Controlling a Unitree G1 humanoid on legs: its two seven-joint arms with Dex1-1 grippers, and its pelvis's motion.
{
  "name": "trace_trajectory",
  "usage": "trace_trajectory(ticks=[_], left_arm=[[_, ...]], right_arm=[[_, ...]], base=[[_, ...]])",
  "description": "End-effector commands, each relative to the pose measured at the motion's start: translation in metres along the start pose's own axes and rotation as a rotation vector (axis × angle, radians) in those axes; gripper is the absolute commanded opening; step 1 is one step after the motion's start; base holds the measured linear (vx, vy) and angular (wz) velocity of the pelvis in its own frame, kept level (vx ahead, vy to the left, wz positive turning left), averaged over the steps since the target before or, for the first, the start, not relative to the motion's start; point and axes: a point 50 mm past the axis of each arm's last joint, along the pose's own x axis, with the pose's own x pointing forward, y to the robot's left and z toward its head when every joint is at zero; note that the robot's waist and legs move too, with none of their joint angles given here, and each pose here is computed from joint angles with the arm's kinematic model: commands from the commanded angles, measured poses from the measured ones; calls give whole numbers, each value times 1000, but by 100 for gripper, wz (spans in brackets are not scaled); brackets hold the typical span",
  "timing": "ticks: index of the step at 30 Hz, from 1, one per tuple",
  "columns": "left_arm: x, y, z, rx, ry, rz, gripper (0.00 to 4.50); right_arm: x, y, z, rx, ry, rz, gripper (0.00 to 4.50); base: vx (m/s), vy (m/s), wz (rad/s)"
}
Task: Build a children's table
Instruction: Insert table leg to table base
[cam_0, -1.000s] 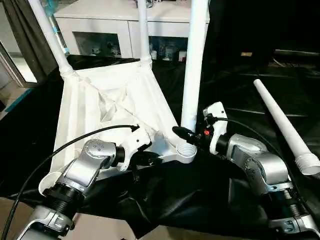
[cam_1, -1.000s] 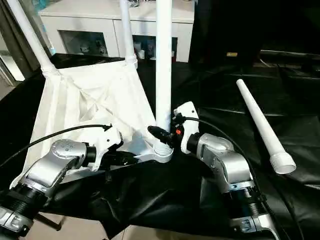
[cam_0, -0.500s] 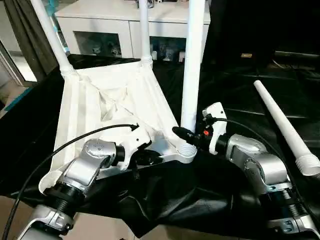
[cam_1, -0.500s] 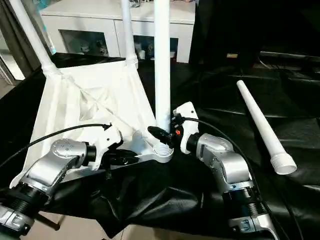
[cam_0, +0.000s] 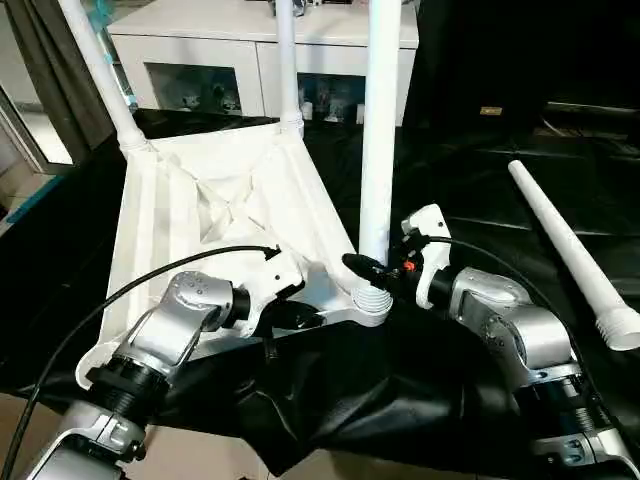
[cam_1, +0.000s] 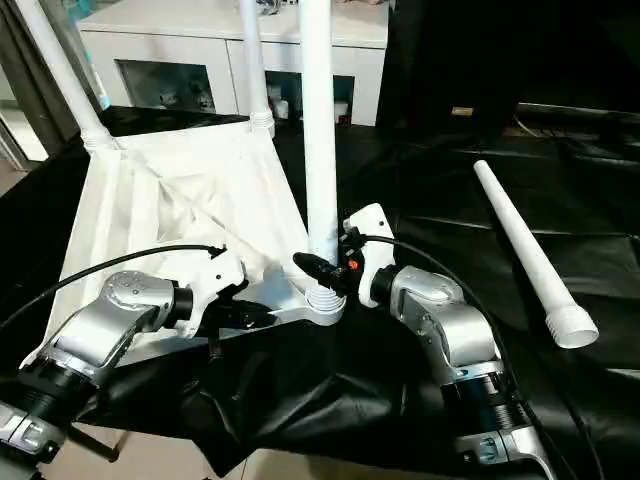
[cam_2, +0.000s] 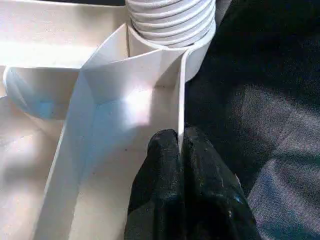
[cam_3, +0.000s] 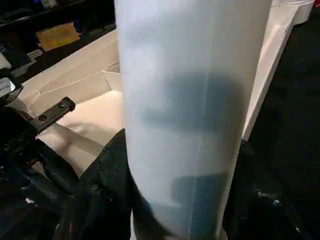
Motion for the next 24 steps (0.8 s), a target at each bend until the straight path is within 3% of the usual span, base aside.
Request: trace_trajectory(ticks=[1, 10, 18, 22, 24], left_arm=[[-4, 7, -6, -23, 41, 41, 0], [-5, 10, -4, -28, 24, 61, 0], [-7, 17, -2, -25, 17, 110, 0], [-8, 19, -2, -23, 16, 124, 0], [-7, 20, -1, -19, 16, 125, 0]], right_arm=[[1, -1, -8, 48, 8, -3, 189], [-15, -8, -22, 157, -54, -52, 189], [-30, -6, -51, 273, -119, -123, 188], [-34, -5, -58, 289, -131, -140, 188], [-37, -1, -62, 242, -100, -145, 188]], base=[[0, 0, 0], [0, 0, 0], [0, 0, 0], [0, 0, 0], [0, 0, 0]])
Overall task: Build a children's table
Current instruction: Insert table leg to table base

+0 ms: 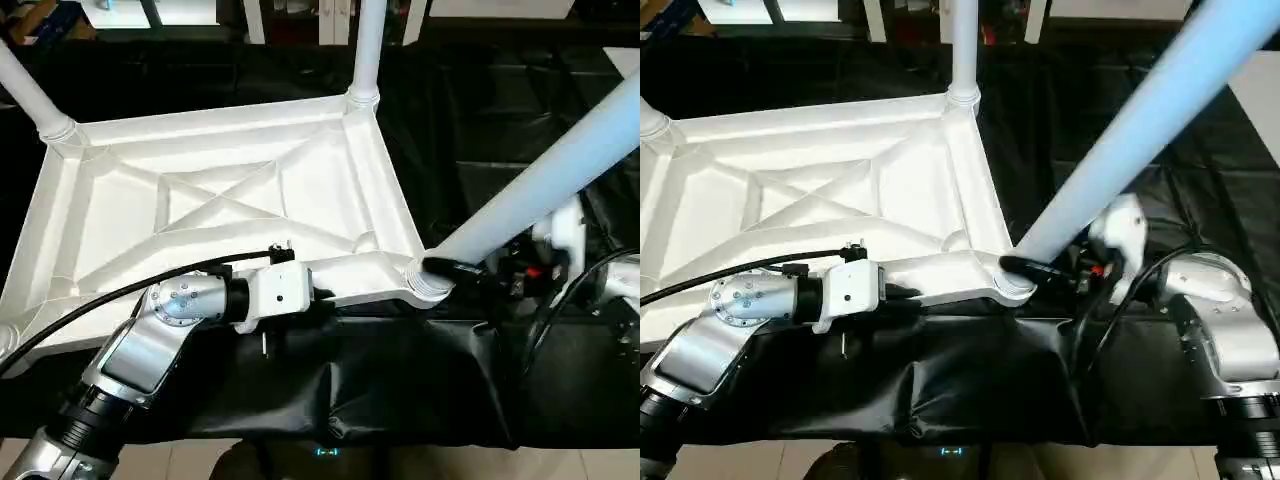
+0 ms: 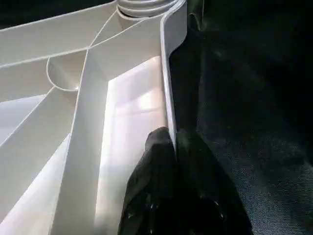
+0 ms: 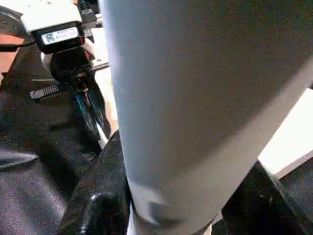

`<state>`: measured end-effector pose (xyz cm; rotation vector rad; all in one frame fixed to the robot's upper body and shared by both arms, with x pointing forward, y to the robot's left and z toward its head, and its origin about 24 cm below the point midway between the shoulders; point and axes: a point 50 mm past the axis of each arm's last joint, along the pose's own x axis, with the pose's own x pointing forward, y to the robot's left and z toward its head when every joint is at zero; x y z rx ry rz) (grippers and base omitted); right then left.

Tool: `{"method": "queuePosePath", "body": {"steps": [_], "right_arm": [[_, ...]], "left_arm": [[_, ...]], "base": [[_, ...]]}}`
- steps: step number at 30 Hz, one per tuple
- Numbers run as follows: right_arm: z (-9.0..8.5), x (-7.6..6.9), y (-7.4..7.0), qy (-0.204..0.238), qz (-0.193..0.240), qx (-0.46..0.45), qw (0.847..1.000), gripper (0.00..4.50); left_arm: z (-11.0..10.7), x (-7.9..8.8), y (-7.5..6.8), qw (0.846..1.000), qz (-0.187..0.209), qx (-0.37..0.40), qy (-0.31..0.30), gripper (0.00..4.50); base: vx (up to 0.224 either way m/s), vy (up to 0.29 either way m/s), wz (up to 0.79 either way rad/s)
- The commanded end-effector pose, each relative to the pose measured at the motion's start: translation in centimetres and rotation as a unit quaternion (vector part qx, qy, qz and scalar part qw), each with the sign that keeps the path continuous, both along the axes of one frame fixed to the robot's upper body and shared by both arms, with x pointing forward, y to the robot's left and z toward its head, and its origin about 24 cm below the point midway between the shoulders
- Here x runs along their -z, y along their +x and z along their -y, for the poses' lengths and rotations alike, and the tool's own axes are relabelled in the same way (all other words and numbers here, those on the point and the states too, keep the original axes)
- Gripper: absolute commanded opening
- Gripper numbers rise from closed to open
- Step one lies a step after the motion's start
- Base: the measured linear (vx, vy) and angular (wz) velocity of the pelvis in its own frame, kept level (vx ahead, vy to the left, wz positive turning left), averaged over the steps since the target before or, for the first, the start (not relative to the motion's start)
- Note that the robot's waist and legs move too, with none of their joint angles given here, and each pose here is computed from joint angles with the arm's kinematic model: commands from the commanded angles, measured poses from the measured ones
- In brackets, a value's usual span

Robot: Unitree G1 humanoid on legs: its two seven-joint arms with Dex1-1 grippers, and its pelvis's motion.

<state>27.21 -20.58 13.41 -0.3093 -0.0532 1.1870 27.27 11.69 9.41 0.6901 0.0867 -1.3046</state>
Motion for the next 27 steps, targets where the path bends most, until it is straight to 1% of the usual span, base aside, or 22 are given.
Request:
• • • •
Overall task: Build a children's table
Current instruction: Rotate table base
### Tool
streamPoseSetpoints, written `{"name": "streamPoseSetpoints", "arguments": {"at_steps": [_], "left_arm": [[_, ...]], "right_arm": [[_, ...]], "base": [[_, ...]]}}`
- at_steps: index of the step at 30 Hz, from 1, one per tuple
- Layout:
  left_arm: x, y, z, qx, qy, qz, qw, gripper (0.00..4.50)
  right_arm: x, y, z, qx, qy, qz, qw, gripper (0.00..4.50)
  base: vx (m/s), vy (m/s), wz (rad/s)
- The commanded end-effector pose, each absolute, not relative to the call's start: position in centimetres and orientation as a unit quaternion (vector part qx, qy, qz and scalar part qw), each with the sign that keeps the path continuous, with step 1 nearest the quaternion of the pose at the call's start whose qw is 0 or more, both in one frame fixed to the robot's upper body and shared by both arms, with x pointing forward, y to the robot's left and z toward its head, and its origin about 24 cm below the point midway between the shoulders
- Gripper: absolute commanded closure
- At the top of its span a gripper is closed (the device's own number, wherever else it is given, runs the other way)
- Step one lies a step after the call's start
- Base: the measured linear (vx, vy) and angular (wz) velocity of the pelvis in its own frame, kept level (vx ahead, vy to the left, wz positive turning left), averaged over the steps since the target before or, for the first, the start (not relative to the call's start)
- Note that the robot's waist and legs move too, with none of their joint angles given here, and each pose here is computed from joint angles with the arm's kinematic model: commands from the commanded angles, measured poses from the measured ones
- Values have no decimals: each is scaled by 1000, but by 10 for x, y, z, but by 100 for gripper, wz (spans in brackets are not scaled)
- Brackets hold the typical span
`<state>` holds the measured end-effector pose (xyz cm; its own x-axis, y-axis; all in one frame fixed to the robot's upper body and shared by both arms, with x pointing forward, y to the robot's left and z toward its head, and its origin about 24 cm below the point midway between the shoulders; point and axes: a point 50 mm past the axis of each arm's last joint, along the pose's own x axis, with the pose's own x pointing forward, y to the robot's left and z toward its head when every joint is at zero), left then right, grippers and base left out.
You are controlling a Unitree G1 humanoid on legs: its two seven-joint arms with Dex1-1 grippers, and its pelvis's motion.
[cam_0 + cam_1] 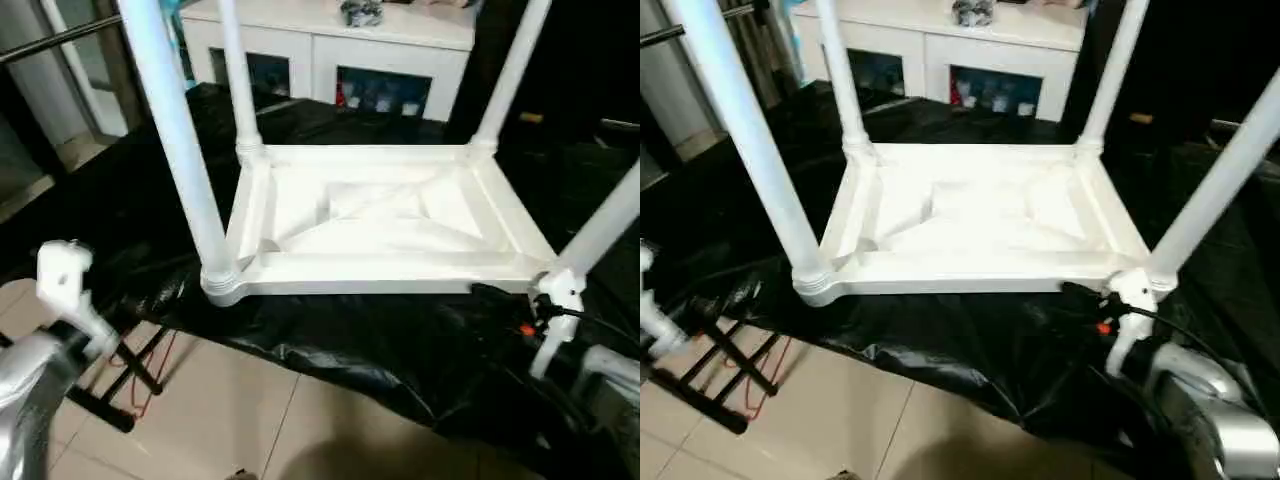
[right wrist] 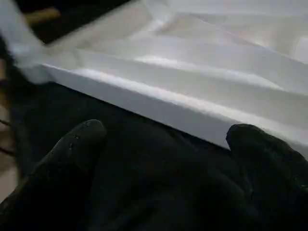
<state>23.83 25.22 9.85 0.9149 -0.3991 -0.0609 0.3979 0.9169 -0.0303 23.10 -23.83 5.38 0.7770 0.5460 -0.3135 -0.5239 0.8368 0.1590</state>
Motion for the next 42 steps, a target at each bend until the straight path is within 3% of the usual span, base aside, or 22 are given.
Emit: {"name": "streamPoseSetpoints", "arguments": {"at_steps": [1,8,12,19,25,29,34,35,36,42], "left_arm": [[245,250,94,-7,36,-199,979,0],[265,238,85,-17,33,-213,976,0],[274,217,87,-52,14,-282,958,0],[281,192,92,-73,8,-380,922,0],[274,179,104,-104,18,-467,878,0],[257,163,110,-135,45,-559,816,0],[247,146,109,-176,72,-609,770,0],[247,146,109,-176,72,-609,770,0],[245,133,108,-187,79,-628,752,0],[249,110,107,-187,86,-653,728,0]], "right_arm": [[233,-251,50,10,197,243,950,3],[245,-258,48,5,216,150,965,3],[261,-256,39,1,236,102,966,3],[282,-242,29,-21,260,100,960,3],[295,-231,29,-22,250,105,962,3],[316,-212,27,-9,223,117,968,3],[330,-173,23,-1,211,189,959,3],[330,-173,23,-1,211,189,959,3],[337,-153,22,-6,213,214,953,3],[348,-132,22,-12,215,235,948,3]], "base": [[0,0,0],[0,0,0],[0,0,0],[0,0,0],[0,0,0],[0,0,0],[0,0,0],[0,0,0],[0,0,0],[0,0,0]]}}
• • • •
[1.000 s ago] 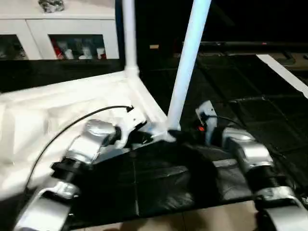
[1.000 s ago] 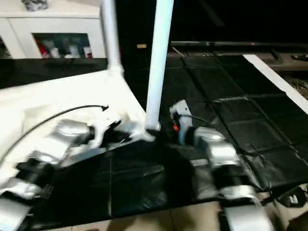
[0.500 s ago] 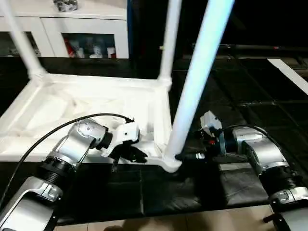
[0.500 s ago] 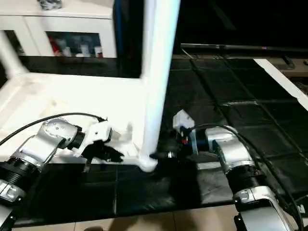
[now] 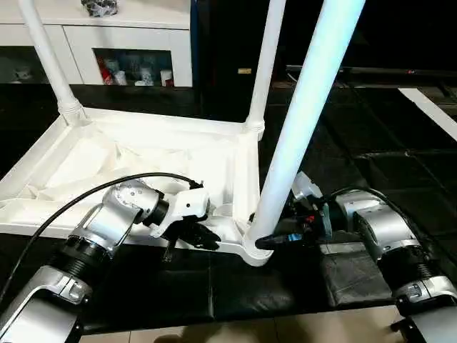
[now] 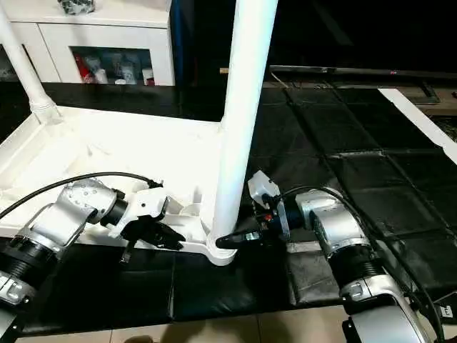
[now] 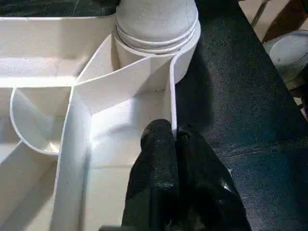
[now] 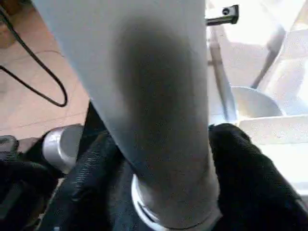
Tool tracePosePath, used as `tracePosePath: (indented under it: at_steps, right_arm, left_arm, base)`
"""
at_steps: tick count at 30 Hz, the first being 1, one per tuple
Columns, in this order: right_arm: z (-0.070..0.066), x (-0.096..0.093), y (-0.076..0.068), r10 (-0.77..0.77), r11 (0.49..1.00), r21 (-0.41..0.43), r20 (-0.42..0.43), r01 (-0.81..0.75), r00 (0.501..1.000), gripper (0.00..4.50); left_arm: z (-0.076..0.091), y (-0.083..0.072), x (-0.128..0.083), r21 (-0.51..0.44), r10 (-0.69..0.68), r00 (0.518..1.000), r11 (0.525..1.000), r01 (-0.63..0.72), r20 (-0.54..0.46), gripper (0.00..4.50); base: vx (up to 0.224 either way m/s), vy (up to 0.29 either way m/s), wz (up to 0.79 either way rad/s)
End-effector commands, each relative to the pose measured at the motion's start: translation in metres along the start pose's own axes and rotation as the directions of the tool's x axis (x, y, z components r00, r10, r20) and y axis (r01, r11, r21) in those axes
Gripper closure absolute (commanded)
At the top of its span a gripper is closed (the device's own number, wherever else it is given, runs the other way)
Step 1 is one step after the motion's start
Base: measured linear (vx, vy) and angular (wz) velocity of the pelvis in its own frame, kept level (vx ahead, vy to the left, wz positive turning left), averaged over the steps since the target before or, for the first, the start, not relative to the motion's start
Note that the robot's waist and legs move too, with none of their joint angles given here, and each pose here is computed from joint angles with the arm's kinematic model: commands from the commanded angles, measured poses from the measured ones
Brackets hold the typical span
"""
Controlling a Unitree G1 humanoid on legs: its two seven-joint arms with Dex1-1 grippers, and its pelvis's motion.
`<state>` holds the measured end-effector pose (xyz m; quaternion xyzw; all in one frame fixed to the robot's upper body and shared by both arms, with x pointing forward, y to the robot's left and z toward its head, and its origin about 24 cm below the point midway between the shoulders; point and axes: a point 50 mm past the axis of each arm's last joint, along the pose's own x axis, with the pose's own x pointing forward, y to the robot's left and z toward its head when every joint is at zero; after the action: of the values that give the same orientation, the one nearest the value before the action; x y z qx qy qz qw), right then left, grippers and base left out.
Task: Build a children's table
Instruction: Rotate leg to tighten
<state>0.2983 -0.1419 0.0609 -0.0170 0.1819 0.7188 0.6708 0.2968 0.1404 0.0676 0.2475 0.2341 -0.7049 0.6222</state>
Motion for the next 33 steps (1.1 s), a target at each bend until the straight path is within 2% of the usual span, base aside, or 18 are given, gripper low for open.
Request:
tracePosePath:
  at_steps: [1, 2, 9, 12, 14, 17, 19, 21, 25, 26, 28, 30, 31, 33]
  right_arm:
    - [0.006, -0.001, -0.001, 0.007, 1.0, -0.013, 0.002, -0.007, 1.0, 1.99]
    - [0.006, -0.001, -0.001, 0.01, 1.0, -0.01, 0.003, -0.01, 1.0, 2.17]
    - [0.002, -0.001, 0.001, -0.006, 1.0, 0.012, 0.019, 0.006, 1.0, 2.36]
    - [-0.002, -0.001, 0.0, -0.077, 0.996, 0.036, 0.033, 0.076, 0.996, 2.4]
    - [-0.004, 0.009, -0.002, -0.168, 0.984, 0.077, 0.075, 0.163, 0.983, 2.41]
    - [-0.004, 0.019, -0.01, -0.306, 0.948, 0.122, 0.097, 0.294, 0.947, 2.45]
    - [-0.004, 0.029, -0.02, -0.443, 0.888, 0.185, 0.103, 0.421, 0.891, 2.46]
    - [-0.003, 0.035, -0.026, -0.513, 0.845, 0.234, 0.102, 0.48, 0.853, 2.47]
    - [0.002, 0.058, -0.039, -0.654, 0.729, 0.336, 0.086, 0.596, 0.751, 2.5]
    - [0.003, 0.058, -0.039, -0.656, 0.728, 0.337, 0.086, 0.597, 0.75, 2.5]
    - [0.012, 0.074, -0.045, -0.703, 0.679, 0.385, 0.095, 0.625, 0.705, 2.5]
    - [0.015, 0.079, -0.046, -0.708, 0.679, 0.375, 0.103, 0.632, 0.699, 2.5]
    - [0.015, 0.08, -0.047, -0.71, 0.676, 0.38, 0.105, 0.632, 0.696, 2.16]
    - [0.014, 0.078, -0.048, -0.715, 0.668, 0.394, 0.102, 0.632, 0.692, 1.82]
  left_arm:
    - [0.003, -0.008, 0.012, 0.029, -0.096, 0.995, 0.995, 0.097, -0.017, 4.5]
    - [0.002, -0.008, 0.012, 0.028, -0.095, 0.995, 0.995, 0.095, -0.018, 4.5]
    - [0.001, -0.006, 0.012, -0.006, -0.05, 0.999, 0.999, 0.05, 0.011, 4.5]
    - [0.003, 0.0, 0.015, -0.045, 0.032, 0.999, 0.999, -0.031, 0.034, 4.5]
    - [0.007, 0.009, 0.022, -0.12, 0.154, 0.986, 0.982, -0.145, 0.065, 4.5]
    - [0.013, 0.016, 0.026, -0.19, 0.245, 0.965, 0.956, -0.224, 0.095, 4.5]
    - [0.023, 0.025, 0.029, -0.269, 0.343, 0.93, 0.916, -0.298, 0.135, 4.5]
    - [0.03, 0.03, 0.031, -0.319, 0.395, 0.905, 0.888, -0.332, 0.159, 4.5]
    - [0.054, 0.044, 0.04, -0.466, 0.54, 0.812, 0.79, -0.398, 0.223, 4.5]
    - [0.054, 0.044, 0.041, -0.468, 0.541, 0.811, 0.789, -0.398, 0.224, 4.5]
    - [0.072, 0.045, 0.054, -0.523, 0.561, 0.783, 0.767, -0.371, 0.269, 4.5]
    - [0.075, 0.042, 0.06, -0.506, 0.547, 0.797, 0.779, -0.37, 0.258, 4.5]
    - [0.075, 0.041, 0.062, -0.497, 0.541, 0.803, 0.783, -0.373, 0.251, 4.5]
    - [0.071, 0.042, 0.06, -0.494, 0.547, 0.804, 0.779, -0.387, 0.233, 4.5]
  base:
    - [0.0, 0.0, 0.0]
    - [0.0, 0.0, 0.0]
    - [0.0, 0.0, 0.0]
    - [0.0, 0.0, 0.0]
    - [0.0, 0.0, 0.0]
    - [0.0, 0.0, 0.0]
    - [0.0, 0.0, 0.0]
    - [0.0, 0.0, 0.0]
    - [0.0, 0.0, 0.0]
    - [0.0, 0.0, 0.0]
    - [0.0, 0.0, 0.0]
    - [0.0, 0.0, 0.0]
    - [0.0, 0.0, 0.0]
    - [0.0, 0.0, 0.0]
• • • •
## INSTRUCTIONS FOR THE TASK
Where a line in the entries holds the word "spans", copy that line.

## YOUR RESPONSE
  "description": "End-effector commands, each relative to the pose measured at the motion's start: translation in metres along the start pose's own axes and rotation as a rotation vector (axis × angle, radians) in those axes; gripper is the absolute commanded opening; step 1 is one step after the motion's start; base holds the measured linear (vx, vy) and angular (wz) velocity of the pelvis in its own frame, kept level (vx ahead, vy to the left, wz positive turning left), averaged over the steps since the target before or, for the first, the start, not relative to the motion's start; point and axes: a point 50 mm past the axis of each arm's last joint, along the pose's own x axis, with the pose's own x pointing forward, y to the robot's left and z toward its head when every joint is at zero; note that the robot's waist and legs move too, with none of their joint angles given here, and each pose here is computed from joint angles with the arm's kinematic model: commands from the commanded angles, measured poses from the measured ones; calls give whole numbers, each value times 1000, but by 100 for gripper, wz (spans in brackets are not scaled); brackets hold the typical span",
- Values have no decimals: each is scaled by 1000, but by 10 for x, y, z, but by 100 for gripper, wz (spans in brackets are not scaled)

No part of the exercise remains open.